◆ ACTIVITY ◆
From the listing below, set down exactly each line beginning with the one containing "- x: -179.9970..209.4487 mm" and ending with the last.

◆ EXERCISE DATA ◆
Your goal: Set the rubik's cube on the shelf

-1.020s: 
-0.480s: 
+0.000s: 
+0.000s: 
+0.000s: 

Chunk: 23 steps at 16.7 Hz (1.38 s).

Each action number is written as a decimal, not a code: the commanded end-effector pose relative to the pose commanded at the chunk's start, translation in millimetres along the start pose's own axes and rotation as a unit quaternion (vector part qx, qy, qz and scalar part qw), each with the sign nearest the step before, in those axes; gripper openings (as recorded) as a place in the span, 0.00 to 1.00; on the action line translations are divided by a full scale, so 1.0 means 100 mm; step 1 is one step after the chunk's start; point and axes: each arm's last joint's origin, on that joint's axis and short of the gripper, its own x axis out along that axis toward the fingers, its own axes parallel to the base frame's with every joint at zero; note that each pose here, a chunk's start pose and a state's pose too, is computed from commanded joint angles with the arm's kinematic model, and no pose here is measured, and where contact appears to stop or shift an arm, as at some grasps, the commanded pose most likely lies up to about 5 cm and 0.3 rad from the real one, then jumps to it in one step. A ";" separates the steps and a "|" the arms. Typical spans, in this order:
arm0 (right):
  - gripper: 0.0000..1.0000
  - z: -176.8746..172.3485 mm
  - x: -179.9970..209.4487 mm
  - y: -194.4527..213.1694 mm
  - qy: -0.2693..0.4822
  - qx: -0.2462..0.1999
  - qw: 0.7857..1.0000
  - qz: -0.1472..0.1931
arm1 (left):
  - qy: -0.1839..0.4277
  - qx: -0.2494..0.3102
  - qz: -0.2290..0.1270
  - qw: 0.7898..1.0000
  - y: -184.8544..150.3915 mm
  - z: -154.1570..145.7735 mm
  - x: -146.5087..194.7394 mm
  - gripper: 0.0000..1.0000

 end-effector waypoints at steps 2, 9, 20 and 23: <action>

◆ OUTPUT FOR THIS TASK ◆
  - x: -179.9970..209.4487 mm
  - y: -194.4527..213.1694 mm
  - qy: -0.2693..0.4822
  - qx: -0.2462..0.1999
  - qw: 0.7857..1.0000
  - qz: -0.1472..0.1931
arm1 (left):
  - qy: -0.1839..0.4277
  - qx: -0.2494..0.3102
  - qz: -0.2290..0.1270
  - qw: 0.7898..1.0000
  - y: -184.8544..150.3915 mm
  - z: -154.1570..145.7735 mm
  - x: -146.5087..194.7394 mm
  - gripper: 0.0000..1.0000

 end-effector waypoints at steps 2, 9, 20 and 23: <action>

This completes the answer to the exercise.